What you will do ▸
The output must match the entries below exactly.

········

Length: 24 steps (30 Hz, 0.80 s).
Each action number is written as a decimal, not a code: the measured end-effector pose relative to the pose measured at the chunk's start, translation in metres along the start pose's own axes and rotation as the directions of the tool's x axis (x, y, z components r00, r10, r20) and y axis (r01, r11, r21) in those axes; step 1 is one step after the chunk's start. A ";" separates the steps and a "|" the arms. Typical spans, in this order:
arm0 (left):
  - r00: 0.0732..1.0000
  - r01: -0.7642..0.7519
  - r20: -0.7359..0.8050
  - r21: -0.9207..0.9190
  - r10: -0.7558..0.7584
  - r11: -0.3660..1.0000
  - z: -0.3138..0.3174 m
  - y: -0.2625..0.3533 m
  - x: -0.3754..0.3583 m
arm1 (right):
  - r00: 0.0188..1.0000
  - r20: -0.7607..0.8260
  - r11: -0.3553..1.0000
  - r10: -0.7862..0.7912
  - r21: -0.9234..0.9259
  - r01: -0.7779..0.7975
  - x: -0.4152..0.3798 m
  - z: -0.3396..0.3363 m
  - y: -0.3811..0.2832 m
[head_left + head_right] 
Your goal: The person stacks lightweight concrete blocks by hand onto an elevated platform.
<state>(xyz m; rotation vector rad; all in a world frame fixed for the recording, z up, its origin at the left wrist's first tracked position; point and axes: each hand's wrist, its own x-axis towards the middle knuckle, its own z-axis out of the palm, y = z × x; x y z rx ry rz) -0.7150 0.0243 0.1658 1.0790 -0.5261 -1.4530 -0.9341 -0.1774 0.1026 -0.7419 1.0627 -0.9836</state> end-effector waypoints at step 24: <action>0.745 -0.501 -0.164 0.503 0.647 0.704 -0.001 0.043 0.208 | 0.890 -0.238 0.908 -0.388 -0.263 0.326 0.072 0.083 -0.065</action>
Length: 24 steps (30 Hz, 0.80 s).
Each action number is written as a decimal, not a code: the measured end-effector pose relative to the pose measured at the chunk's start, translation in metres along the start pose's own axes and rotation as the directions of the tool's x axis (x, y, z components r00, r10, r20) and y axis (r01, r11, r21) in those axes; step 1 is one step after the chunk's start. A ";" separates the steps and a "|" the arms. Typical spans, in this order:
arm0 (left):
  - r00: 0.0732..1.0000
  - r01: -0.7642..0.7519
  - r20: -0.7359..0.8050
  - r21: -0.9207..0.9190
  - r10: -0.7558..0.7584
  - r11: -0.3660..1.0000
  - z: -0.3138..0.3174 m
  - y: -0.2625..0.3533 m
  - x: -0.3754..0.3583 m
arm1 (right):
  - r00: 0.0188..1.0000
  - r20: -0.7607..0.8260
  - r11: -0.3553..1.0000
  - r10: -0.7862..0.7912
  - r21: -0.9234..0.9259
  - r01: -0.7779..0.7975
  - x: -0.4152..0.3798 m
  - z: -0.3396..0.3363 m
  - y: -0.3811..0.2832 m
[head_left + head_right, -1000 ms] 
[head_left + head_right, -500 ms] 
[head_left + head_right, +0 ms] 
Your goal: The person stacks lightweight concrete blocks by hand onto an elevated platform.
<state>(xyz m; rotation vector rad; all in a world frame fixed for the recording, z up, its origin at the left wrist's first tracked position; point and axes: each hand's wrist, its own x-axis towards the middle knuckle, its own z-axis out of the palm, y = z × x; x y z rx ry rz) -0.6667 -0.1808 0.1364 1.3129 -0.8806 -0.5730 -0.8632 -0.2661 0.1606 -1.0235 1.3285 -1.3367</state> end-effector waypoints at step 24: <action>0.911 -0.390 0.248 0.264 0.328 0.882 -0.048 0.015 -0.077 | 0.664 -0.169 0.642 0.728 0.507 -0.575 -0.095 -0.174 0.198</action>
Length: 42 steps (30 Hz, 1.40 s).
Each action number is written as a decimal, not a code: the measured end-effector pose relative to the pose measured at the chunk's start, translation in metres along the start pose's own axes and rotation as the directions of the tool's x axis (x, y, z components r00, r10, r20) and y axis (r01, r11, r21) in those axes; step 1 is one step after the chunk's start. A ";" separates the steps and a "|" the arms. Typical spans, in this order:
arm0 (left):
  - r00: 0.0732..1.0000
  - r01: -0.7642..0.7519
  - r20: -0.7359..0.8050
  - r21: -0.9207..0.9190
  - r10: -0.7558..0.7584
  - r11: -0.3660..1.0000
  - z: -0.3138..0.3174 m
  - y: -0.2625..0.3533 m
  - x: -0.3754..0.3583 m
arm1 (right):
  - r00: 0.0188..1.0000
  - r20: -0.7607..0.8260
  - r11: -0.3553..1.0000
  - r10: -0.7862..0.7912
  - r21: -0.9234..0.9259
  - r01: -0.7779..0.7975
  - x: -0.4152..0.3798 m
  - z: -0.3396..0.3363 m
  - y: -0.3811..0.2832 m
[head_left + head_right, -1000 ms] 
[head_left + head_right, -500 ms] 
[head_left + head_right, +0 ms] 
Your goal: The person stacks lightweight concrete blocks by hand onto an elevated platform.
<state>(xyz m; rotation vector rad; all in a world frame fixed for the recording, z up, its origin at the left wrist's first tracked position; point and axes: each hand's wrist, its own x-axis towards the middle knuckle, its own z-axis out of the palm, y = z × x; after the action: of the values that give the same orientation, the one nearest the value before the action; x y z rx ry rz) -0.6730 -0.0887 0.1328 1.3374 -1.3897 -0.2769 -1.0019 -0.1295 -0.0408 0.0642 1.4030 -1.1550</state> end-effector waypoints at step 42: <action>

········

Expected output ▸
Length: 24 steps (30 Hz, 0.80 s).
Each action number is written as a decimal, not a code: the measured end-effector pose relative to the pose measured at the chunk's start, translation in metres along the start pose's own axes and rotation as the directions of the tool's x axis (x, y, z components r00, r10, r20) and y axis (r01, r11, r21) in those axes; step 1 is one step after the chunk's start. A ";" separates the steps and a "|" the arms. Typical spans, in this order:
arm0 (left):
  - r00: 0.0732..1.0000
  - r01: -0.7642..0.7519
  - r20: -0.7359..0.8050
  - r21: -0.9207..0.9190
  - r10: -0.7558..0.7584
  - r11: -0.3660..1.0000
  - z: -0.3138..0.3174 m
  - y: -0.2625..0.3533 m
  - x: -0.3754..0.3583 m
arm1 (right):
  - r00: 0.0188..1.0000
  - r20: -0.7607..0.8260
  - r11: -0.3553..1.0000
  - r10: -0.7862..0.7912
  - r21: -0.9234..0.9259
  - r01: -0.7779..0.7975
  - x: -0.4152..0.3798 m
  - z: -0.3396..0.3363 m
  - y: -0.3811..0.2832 m
[head_left + head_right] 
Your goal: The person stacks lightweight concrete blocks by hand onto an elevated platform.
<state>(xyz m; rotation vector rad; all in a world frame fixed for the recording, z up, its origin at the left wrist's first tracked position; point and axes: each hand's wrist, its own x-axis towards the middle knuckle, its own z-axis out of the palm, y = z × x; x y z rx ry rz) -0.7150 0.0243 0.1658 1.0790 -0.5261 -1.4530 -0.9341 -0.1774 0.1026 -0.7419 1.0627 -0.9836</state> end-effector waypoints at step 24: <action>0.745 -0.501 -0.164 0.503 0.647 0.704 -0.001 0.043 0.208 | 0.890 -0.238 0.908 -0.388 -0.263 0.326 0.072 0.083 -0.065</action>
Length: 24 steps (30 Hz, 0.80 s).
Each action number is written as a decimal, not a code: the measured end-effector pose relative to the pose measured at the chunk's start, translation in metres along the start pose's own axes and rotation as the directions of the tool's x axis (x, y, z components r00, r10, r20) and y axis (r01, r11, r21) in those axes; step 1 is one step after the chunk's start. A ";" separates the steps and a "|" the arms. Typical spans, in this order:
arm0 (left):
  - r00: 0.0732..1.0000
  - r01: -0.7642..0.7519
  - r20: -0.7359..0.8050
  - r21: -0.9207..0.9190
  - r10: -0.7558..0.7584
  - r11: -0.3660..1.0000
  - z: -0.3138..0.3174 m
  - y: -0.2625..0.3533 m
  - x: -0.3754..0.3583 m
arm1 (right):
  - r00: 0.0188..1.0000
  - r20: -0.7607..0.8260
  - r11: -0.3553..1.0000
  - r10: -0.7862..0.7912
  - r21: -0.9234..0.9259
  - r01: -0.7779..0.7975
  - x: -0.4152..0.3798 m
  - z: -0.3396..0.3363 m
  - y: -0.3811..0.2832 m
[head_left + head_right, -1000 ms] 
[head_left + head_right, -500 ms] 
[head_left + head_right, +0 ms] 
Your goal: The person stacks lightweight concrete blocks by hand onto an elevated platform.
<state>(xyz m; rotation vector rad; all in a world frame fixed for the recording, z up, its origin at the left wrist's first tracked position; point and axes: each hand's wrist, its own x-axis towards the middle knuckle, its own z-axis out of the palm, y = z × x; x y z rx ry rz) -0.6667 -0.1808 0.1364 1.3129 -0.8806 -0.5730 -0.8632 -0.2661 0.1606 -1.0235 1.3285 -1.3367</state> end-effector waypoints at step 24: <action>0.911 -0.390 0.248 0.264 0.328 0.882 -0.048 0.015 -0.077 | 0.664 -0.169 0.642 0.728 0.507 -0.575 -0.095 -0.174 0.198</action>
Length: 42 steps (30 Hz, 1.40 s).
Each action number is written as a decimal, not a code: the measured end-effector pose relative to the pose measured at the chunk's start, translation in metres along the start pose's own axes and rotation as the directions of the tool's x axis (x, y, z components r00, r10, r20) and y axis (r01, r11, r21) in those axes; step 1 is one step after the chunk's start. A ";" separates the steps and a "|" the arms. Typical spans, in this order:
arm0 (left):
  - r00: 0.0732..1.0000
  - r01: -0.7642..0.7519
  - r20: -0.7359..0.8050
  - r21: -0.9207..0.9190
  - r10: -0.7558..0.7584
  - r11: -0.3660..1.0000
  - z: -0.3138..0.3174 m
  - y: -0.2625..0.3533 m
  - x: -0.3754..0.3583 m
arm1 (right):
  - r00: 0.0188..1.0000
  - r20: -0.7607..0.8260
  - r11: -0.3553..1.0000
  - r10: -0.7862..0.7912
  - r21: -0.9234..0.9259
  - r01: -0.7779..0.7975
  - x: -0.4152..0.3798 m
  - z: -0.3396..0.3363 m
  - y: -0.3811..0.2832 m
[head_left + head_right, -1000 ms] 
[head_left + head_right, -500 ms] 
[head_left + head_right, +0 ms] 
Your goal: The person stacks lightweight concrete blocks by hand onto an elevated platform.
<state>(xyz m; rotation vector rad; all in a world frame fixed for the recording, z up, its origin at the left wrist's first tracked position; point and axes: each hand's wrist, its own x-axis towards the middle knuckle, its own z-axis out of the palm, y = z × x; after the action: of the values that give the same orientation, the one nearest the value before the action; x y z rx ry rz) -0.6730 -0.0887 0.1328 1.3374 -1.3897 -0.2769 -1.0019 -0.1295 -0.0408 0.0642 1.4030 -1.1550</state> end-effector waypoints at step 42: <action>

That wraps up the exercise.